Using the data below, print exactly the line with "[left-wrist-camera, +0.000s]", the line with "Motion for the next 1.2", and every line between them, but none of the pictures.
** SUPPLIED RECORDS follows **
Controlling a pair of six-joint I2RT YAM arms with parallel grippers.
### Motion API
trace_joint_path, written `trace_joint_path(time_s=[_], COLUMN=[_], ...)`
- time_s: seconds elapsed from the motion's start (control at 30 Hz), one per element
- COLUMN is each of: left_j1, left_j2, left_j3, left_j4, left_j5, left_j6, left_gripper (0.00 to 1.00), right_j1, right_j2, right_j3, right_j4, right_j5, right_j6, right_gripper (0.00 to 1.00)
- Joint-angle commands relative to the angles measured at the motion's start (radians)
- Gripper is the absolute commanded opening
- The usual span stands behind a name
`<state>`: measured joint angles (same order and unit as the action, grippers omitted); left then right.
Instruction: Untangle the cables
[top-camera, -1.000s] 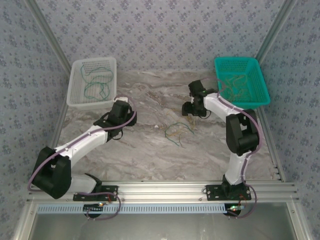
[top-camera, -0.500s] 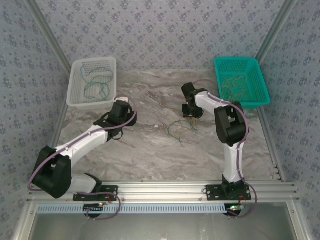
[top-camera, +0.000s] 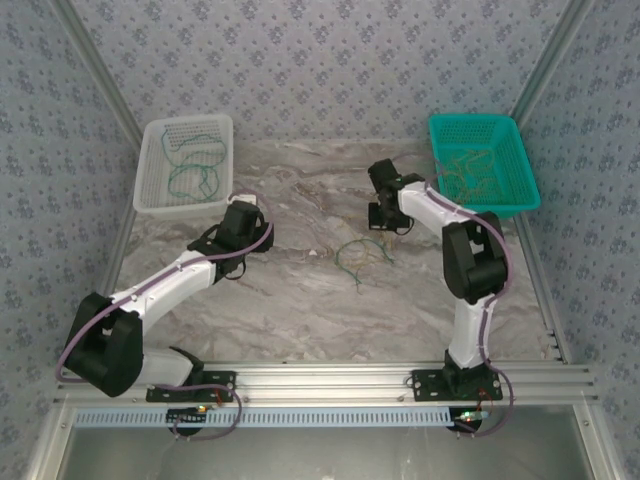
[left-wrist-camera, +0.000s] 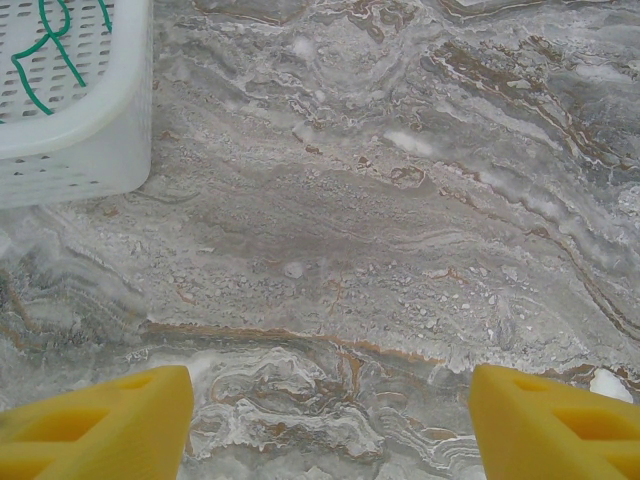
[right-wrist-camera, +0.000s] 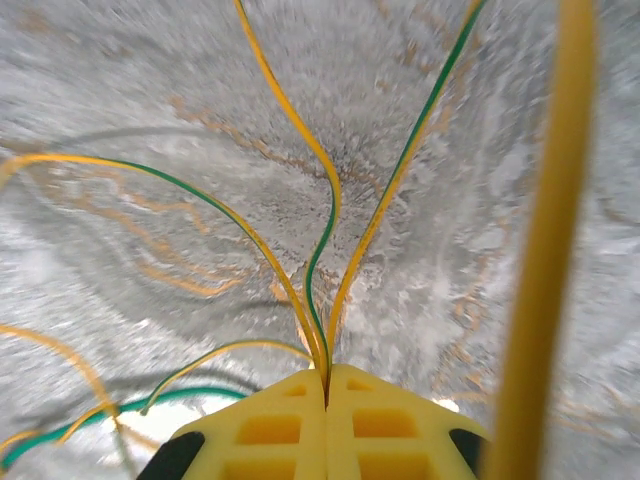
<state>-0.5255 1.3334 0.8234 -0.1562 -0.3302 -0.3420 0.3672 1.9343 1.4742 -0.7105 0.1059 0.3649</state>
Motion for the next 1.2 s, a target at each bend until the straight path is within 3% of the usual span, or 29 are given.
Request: trace_joint_path(time_s=[0.0,0.23,0.6,0.7,0.93,1.17], left_j1=[-0.001,-0.001,-0.003,-0.004,-0.003,-0.004], left_j2=[-0.011,-0.029,-0.140,-0.177,-0.209,-0.189], left_j3=[0.010,0.005,0.019,0.020,0.006,-0.002], left_j4=[0.013,0.017,-0.011,-0.015,-0.006,0.010], left_j5=[-0.019,-0.020,0.042,0.050,0.048,0.063], left_j6=[0.009,0.006,0.010,0.021,0.015,0.005], left_gripper=[0.73,0.73,0.73,0.73,0.73,0.73], right_j1=[0.005,-0.035,-0.358,-0.437,-0.507,-0.564], right_j2=[-0.109,-0.277,-0.557,-0.551,-0.497,-0.395], right_j3=[0.020,0.023,0.007,0.108,0.369,0.568], right_j4=[-0.072,-0.080,0.185,0.178,0.139,0.114], right_j5=[0.047,0.044,-0.175,-0.296,-0.360,-0.275], right_j6=[-0.031,-0.044,0.038,0.061,0.089,0.082], right_gripper=[0.00,0.00,0.00,0.00,0.00,0.00])
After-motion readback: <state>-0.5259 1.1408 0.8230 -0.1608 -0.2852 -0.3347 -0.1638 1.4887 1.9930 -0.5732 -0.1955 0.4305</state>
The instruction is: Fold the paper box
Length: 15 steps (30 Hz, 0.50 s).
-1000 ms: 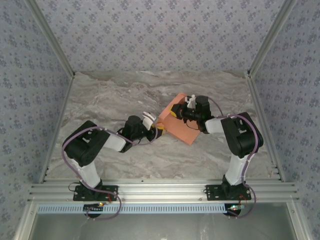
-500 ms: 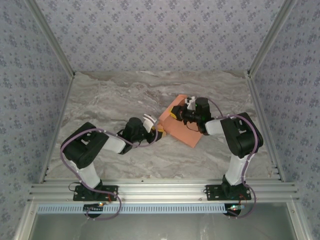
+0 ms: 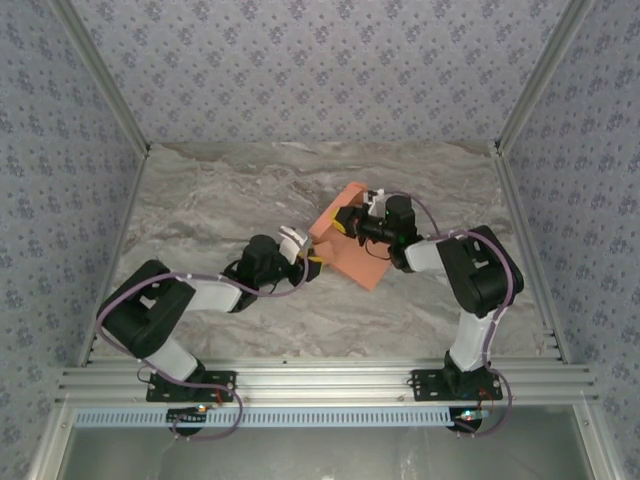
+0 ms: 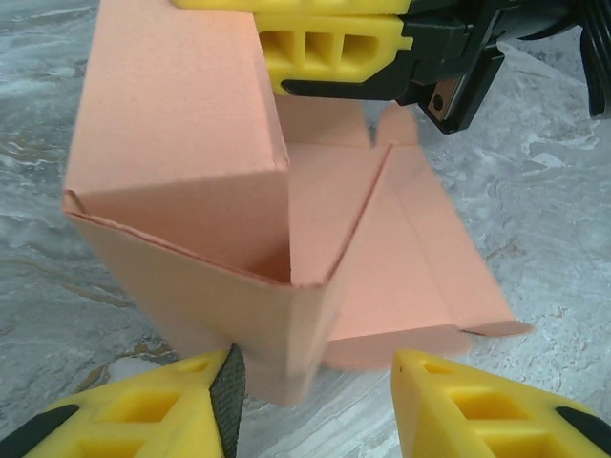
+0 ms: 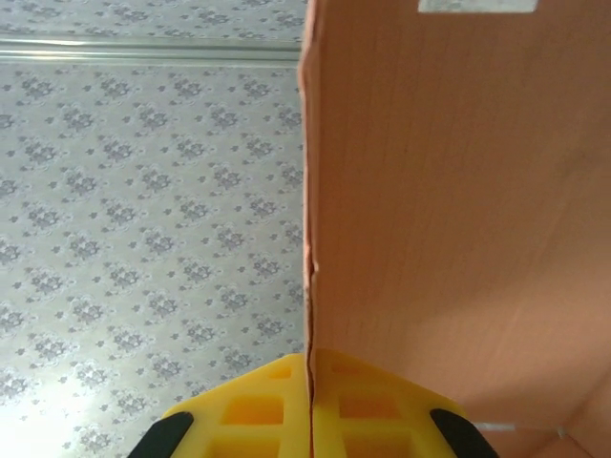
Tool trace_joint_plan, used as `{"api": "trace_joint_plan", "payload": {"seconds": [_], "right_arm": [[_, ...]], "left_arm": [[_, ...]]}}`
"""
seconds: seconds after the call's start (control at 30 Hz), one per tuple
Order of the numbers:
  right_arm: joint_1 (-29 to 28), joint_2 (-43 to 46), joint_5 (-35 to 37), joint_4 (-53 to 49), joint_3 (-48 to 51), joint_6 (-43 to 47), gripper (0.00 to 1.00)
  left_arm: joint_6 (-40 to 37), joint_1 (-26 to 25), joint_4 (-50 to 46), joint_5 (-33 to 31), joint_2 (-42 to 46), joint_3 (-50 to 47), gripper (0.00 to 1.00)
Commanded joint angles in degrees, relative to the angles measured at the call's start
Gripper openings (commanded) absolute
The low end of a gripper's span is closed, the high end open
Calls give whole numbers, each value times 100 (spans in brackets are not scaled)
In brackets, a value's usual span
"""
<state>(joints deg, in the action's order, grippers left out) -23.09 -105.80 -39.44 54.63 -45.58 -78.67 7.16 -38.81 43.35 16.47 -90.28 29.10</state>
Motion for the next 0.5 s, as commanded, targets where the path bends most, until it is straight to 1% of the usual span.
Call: {"api": "trace_joint_plan", "payload": {"seconds": [0.0, 0.07, 0.2, 0.4, 0.47], "right_arm": [[-63, -204, 228, 345, -200, -96, 6], [-56, -359, 259, 431, -191, -167, 6], [-79, -646, 294, 945, -90, -401, 5], [-134, -649, 359, 965, 120, -332, 5], [-161, -634, 395, 962, 162, -309, 5]], "left_arm": [[-29, -59, -105, -211, 112, -125, 46], [-94, -66, -124, -270, 3, -109, 46], [-157, -65, -112, -400, -263, -20, 41], [-225, -61, -257, -723, -409, 140, 34], [-258, -57, -331, -758, -450, 230, 33]]}}
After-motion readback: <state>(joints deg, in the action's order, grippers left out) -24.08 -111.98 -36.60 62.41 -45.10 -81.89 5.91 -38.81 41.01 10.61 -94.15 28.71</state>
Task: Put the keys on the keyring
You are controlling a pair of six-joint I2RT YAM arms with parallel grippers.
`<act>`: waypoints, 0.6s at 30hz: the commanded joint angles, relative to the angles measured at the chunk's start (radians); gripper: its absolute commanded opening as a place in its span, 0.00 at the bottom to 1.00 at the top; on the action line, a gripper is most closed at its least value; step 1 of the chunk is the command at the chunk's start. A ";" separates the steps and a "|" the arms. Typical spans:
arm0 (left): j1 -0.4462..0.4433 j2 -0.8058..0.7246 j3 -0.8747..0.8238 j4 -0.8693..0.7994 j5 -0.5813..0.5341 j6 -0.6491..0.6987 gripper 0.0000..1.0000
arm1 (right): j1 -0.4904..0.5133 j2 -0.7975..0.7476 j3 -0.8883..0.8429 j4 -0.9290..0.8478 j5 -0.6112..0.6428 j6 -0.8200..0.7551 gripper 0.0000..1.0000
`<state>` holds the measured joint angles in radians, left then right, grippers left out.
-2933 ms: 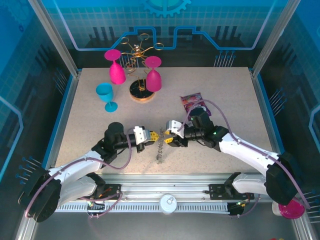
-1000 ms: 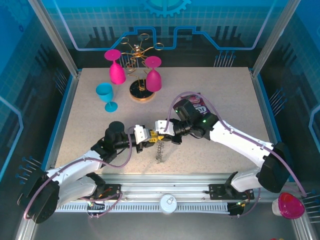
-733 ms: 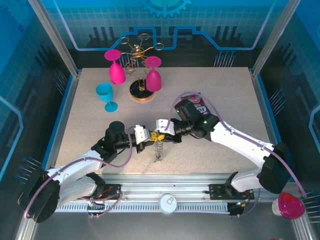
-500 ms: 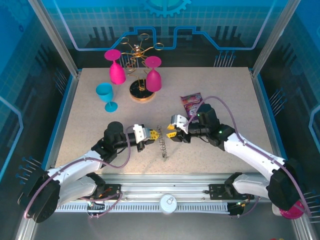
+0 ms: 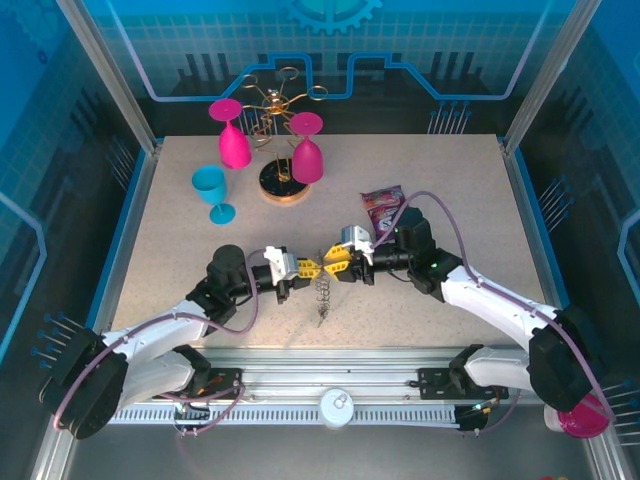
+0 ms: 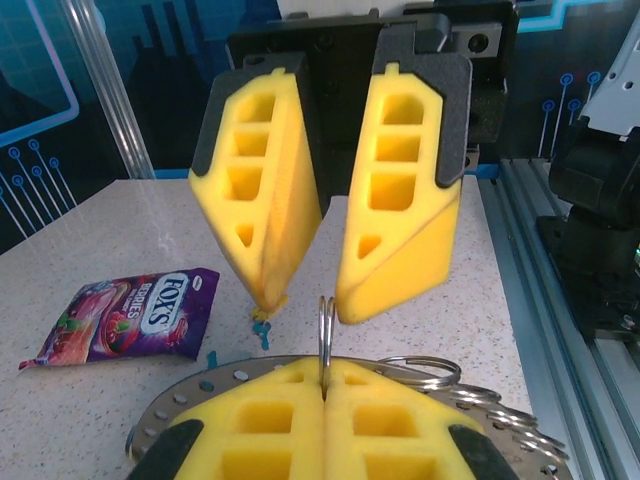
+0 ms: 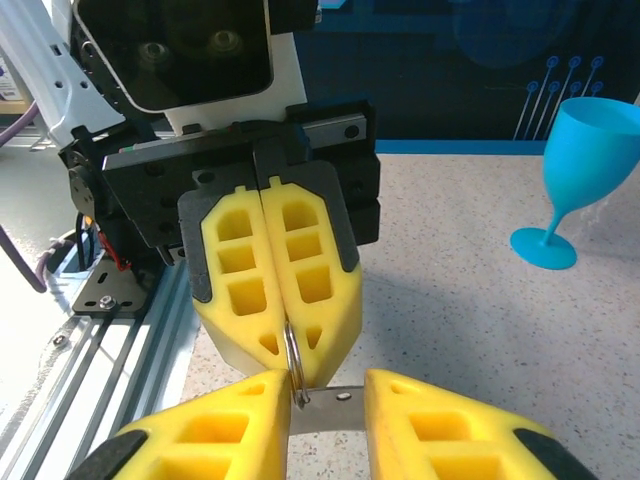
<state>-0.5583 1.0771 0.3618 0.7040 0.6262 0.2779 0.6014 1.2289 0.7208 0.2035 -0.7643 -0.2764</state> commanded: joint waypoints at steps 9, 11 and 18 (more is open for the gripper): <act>-0.002 0.013 -0.006 0.121 0.050 -0.046 0.00 | 0.028 0.047 0.047 0.010 -0.049 -0.015 0.04; -0.001 0.009 -0.007 0.110 0.045 -0.042 0.00 | 0.028 0.043 0.051 0.006 -0.050 -0.021 0.00; -0.001 -0.053 0.020 -0.085 -0.042 0.031 0.23 | 0.029 0.027 0.142 -0.265 0.021 -0.175 0.00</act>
<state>-0.5549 1.0641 0.3546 0.7025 0.6052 0.2600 0.6170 1.2625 0.7868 0.0731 -0.7708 -0.3534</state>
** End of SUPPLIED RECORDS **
▸ **THE ANSWER**:
[left-wrist-camera, +0.000s] 
[right-wrist-camera, +0.000s] 
<state>-0.5255 1.3334 0.8234 -0.1562 -0.3302 -0.3420 0.3672 1.9343 1.4742 -0.7105 0.1059 0.3649</state>
Motion for the next 1.2 s, a target at each bend until the straight path is within 3% of the usual span, or 29 are given.

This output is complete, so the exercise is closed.